BEGIN

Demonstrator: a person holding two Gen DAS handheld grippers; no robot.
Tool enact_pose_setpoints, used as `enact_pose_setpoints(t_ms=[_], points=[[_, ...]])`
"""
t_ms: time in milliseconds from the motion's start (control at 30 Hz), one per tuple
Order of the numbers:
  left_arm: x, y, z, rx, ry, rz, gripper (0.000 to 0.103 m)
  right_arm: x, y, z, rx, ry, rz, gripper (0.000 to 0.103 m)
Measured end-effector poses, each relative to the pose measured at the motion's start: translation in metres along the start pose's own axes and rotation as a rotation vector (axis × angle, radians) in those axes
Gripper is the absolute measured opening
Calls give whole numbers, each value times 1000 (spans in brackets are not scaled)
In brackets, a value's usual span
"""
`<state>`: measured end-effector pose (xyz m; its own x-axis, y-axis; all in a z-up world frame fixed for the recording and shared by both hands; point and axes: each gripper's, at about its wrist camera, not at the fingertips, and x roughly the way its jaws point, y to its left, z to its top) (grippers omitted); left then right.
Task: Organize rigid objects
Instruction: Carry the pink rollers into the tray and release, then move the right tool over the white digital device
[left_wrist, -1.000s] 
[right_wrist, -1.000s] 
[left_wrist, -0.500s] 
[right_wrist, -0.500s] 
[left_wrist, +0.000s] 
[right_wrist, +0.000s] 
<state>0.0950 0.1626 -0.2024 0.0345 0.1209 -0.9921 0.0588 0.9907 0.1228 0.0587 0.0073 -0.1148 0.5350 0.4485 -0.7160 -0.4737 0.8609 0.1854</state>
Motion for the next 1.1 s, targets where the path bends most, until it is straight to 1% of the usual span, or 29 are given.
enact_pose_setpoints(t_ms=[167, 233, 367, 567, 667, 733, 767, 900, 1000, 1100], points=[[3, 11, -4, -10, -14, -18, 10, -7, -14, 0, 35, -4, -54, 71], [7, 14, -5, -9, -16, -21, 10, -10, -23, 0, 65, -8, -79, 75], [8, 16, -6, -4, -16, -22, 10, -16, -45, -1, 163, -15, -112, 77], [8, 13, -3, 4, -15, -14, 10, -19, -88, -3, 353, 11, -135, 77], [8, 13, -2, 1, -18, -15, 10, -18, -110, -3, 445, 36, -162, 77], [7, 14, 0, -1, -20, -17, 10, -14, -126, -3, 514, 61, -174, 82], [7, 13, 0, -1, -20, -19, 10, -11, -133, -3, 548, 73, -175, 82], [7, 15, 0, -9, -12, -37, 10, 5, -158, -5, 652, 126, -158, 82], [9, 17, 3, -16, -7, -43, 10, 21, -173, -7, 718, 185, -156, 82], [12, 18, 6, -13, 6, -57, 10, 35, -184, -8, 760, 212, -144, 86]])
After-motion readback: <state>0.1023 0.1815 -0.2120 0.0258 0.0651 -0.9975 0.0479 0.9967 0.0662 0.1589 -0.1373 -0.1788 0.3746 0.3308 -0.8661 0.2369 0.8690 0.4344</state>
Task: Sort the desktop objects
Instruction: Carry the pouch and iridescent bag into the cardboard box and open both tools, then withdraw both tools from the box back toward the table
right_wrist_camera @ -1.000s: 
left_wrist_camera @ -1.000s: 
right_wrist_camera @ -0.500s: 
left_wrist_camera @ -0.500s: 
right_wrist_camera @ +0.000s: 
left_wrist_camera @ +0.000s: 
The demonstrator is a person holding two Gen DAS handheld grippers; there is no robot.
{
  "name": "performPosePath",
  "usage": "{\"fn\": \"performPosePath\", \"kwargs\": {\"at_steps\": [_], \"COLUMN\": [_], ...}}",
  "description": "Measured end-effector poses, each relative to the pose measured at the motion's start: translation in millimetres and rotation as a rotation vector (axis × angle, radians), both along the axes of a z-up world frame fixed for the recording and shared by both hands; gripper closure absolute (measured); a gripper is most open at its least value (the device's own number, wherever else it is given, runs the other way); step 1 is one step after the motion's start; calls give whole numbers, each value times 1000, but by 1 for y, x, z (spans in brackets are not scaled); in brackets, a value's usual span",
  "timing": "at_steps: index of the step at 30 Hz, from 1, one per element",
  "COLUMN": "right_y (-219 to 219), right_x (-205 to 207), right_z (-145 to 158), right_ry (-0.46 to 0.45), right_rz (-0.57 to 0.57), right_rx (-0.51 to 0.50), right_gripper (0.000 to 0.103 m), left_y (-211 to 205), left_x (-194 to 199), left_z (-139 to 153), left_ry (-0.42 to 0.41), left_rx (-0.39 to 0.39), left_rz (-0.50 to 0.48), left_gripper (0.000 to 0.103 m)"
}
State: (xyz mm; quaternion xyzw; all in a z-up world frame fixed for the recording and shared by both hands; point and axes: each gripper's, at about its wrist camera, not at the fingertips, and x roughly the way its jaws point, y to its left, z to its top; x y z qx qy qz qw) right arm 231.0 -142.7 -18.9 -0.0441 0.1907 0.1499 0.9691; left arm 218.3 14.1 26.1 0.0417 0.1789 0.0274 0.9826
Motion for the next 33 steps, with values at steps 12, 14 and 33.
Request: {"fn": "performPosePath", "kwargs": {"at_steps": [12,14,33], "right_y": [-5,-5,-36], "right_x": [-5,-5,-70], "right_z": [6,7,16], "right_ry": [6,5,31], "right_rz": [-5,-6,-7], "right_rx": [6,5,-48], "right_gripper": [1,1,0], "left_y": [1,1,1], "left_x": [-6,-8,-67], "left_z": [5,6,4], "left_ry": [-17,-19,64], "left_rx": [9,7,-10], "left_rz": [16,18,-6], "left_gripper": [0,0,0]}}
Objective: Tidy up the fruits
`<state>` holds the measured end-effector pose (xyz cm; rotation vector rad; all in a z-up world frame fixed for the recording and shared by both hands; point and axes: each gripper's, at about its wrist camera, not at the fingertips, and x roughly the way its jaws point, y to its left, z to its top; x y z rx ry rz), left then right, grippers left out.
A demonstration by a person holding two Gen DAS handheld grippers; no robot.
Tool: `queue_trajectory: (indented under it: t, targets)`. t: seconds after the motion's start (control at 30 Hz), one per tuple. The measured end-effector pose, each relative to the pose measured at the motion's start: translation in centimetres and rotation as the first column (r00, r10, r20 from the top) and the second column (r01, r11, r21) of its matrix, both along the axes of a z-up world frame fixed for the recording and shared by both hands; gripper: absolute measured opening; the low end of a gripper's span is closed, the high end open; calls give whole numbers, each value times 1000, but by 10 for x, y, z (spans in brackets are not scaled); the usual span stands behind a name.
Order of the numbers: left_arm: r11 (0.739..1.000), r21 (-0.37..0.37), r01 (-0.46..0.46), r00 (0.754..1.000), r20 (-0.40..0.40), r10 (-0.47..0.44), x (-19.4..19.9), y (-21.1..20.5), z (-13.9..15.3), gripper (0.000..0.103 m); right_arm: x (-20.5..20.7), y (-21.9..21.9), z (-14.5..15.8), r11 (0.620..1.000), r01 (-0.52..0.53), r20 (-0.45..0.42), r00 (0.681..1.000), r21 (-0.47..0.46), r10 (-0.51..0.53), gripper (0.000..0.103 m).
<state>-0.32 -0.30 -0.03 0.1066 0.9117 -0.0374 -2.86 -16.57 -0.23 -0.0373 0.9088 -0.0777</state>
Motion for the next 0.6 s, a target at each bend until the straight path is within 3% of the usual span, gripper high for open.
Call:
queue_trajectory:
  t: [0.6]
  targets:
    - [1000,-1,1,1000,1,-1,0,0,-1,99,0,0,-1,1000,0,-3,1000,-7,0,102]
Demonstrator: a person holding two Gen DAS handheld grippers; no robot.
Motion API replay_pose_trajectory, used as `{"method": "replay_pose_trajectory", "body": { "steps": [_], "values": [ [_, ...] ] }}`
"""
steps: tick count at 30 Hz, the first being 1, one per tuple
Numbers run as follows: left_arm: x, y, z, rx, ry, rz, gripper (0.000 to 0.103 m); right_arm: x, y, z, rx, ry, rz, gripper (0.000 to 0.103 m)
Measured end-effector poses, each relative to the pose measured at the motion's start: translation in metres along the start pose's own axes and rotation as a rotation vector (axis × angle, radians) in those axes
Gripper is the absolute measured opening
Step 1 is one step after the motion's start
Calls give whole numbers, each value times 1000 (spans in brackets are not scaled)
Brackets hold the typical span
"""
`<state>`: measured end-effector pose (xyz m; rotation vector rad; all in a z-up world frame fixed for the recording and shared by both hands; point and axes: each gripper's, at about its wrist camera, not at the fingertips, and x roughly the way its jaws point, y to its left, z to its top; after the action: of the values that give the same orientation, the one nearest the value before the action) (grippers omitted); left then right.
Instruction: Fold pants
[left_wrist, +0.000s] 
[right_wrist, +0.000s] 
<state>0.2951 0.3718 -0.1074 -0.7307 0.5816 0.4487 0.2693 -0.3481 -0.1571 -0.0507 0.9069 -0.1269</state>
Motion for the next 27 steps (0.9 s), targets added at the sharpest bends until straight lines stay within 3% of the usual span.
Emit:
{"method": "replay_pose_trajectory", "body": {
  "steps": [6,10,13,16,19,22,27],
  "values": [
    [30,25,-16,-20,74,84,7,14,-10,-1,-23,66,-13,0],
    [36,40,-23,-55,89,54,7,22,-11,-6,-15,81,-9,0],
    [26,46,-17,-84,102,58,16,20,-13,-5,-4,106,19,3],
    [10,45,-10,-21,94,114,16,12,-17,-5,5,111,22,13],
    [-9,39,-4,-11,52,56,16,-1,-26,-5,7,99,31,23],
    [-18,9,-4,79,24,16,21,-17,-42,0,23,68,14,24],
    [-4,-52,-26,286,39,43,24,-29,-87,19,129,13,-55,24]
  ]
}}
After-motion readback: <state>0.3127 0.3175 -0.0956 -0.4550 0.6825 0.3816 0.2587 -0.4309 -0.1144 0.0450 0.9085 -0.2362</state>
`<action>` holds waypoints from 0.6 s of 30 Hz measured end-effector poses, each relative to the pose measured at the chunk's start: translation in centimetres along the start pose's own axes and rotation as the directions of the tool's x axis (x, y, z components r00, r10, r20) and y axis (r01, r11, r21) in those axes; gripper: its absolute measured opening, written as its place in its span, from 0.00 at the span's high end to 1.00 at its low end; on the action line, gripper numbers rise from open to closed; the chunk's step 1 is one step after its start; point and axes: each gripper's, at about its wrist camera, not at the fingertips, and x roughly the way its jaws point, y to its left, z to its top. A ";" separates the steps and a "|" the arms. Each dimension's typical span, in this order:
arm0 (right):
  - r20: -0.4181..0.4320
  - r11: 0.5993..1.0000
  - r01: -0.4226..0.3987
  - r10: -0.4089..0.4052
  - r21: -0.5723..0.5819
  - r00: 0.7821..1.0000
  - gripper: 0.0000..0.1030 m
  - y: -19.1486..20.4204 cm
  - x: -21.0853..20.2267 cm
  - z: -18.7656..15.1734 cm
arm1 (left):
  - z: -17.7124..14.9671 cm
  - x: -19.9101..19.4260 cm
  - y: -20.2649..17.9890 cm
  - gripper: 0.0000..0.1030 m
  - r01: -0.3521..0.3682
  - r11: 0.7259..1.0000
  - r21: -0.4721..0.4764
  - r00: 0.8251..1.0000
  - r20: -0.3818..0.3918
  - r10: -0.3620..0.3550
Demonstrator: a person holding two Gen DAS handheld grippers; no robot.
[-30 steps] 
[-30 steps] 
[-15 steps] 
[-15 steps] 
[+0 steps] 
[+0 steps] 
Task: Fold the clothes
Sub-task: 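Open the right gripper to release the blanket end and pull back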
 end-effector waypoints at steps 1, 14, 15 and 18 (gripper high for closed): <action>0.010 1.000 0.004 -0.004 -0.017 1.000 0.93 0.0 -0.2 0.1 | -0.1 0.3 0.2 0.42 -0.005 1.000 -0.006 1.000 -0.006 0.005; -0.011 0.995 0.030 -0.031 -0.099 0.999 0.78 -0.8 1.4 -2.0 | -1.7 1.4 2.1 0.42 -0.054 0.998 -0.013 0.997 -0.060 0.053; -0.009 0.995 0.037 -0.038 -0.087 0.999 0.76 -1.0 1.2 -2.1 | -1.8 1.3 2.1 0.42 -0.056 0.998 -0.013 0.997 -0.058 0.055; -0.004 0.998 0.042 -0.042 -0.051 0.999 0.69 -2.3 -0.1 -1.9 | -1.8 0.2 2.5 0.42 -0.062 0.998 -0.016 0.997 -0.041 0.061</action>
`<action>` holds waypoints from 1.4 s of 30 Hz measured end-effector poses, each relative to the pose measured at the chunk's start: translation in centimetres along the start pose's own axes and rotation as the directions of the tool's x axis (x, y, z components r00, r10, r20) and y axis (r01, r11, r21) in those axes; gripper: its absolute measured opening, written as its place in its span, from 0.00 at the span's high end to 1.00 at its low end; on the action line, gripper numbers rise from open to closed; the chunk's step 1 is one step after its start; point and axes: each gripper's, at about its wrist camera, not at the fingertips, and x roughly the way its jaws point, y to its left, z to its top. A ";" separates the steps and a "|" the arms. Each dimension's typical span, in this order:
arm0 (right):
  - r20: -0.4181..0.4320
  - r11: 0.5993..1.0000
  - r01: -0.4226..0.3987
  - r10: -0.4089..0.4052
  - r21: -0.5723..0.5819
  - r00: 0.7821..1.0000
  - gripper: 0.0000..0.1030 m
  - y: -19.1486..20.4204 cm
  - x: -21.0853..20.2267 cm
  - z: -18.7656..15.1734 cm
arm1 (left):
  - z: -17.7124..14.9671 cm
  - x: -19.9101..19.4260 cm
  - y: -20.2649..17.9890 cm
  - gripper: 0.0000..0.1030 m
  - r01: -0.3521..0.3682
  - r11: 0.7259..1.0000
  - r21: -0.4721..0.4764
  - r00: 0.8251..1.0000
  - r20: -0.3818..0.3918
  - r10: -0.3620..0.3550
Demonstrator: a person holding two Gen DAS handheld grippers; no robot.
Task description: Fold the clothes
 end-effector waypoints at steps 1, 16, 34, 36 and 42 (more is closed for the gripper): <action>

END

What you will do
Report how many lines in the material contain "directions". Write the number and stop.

Answer space
2